The situation of the children and that of education rights in the country have also remained far from satisfactory over the years. The issues of human rights of ethnic youths and children are often overlooked and not much discussed about. Bangladesh recently enacted the Children Act-2013. But this law does not have any specific provisions for ethnic children.
In this context, a praiseworthy step taken by the government deserves to be mentioned. The government has taken an initiative to conduct a survey on the languages of ethnic communities in Bangladesh to revitalize and preserve the ethnic languages at risk. Ministry of Education through International Mother Language Institute has started to implement this project since early 2014.
It is also praiseworthy that recently the present government has taken up various projects and programmes in collaboration with national and international development agencies in the light of article 27 of the Constitution and Legal Aid Service Act 2000 (LASA) to speed up the implementation process of legal aid support to the poor, minority and ethnic communities. For supporting these government efforts, UKAID has been implementing an innovative programme named ‘Community Legal Services’ since 2013 through a consortium consisting of Maxwell Stamp-PLC, British Council and Centre for Effective Dispute Resolution for providing greater access to justice and human rights to the poor, marginalised and socially excluded communities. Light House is one of the proud partners to join this effort and make these services available for the poor in northern part of the country.
Bangladesh has been blessed with its multicultural heritage as well as history, and we need to nourish and preserve these precious belongings for our identity and pride. We need to come forward for establishing a just society where there will be no discriminations and violations against human rights irrespective of religion, race, caste, sex or place of birth. Diversity in culture is the beauty of a country and the government should take care of them. It would be the great-heartedness of our government to accept and recognise the identity of the indigenous people. We should remember that these people also shed their blood for our freedom and independence of the country.

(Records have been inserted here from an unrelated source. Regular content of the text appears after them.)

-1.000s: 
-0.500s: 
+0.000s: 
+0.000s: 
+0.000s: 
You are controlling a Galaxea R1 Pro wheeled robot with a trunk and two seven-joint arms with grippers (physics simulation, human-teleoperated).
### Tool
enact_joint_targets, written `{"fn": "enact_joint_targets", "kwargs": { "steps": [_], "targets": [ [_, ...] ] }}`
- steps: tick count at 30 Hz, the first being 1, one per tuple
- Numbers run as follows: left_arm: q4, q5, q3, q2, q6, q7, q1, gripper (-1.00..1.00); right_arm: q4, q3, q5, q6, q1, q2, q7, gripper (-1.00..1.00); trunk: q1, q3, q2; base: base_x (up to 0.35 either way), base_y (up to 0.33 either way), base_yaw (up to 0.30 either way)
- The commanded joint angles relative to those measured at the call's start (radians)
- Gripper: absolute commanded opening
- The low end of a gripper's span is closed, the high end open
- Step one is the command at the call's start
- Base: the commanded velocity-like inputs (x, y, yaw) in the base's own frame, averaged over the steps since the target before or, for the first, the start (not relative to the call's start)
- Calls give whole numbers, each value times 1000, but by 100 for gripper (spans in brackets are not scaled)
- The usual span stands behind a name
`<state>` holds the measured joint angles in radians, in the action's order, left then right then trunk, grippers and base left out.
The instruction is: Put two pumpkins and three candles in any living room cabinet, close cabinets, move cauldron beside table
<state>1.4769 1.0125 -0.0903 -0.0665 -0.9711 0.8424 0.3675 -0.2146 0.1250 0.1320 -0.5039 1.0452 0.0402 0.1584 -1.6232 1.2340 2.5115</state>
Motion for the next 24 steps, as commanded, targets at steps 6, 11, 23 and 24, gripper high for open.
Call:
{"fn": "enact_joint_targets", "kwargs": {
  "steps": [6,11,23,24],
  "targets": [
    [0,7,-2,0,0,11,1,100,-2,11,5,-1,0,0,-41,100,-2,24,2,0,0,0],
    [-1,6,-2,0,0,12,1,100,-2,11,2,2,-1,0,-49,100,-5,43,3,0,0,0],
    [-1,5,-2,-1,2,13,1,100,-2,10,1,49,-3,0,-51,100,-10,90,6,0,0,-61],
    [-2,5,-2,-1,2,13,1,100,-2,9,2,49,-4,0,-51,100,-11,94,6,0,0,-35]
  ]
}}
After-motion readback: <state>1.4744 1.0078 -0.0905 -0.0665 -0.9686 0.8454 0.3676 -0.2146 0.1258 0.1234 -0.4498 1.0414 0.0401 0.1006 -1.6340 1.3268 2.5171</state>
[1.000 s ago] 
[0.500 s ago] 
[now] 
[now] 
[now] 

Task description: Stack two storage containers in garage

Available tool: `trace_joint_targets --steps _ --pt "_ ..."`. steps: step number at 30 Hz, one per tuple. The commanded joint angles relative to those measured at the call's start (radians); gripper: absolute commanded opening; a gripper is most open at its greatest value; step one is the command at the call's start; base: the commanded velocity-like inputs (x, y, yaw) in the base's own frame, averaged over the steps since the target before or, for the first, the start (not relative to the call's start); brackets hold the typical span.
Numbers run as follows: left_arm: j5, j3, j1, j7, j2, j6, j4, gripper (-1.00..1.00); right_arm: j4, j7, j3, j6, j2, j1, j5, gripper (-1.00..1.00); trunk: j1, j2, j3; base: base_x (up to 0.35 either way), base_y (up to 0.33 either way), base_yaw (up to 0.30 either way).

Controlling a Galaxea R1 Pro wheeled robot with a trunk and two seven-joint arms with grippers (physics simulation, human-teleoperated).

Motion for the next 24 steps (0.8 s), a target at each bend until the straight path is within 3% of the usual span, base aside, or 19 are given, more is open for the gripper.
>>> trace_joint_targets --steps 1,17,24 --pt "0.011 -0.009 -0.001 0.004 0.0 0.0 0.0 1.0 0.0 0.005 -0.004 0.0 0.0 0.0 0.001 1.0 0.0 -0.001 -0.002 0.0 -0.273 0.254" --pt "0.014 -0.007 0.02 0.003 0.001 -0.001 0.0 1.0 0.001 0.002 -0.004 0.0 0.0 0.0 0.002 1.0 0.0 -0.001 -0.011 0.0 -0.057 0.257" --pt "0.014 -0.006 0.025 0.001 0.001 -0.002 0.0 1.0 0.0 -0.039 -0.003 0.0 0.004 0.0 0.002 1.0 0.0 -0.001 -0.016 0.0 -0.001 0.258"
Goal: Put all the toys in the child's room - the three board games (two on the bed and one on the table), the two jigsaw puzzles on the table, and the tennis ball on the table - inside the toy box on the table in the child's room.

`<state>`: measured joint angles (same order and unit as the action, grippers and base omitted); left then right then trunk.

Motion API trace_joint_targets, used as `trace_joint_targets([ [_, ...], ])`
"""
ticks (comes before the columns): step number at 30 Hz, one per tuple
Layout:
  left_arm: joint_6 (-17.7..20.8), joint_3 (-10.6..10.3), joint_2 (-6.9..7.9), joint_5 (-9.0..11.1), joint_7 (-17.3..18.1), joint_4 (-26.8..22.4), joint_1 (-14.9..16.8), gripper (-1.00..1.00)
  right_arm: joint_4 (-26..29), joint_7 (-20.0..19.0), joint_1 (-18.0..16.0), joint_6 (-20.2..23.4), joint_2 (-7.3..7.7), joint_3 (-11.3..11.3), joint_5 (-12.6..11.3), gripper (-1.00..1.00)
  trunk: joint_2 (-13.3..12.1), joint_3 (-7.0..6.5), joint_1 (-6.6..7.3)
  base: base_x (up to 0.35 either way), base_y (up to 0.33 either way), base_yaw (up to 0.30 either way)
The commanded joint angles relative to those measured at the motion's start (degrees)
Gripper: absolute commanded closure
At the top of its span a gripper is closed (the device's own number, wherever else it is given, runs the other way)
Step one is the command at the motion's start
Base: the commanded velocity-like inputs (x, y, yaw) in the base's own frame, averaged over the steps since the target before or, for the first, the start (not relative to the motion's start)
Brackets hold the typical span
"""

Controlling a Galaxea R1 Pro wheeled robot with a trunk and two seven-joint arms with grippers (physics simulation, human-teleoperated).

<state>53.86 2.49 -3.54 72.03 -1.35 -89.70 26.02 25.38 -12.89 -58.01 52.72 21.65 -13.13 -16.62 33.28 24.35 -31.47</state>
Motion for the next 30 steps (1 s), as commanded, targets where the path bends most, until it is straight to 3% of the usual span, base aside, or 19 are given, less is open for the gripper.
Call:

However, the following recommendations can contribute greatly to improve the overall situation of the ethnic communities in our country in creating an atmosphere of peaceful coexistence:
1) To form a separate land commission for ethnic communities in the plains to facilitate restoration of their dispossessed lands
2) To stop communal violence and physical abuse against ethnic women and girls and to conduct judicial inquiries into the communal violence and abuses against them.
3) To provide constitutional recognition to the indigenous peoples as per international human rights instruments ratified by the Government of Bangladesh.
4) To conduct investigation into the human rights violations against ethnic communities by the National Human Rights Commission regularly.
5) To expedite providing free legal aid support for the ethnic communities.
Nicholas Biswas is a Team Leader of Light House and now managing a UKAID supported Community Legal Services’ programme in Rajshahi division.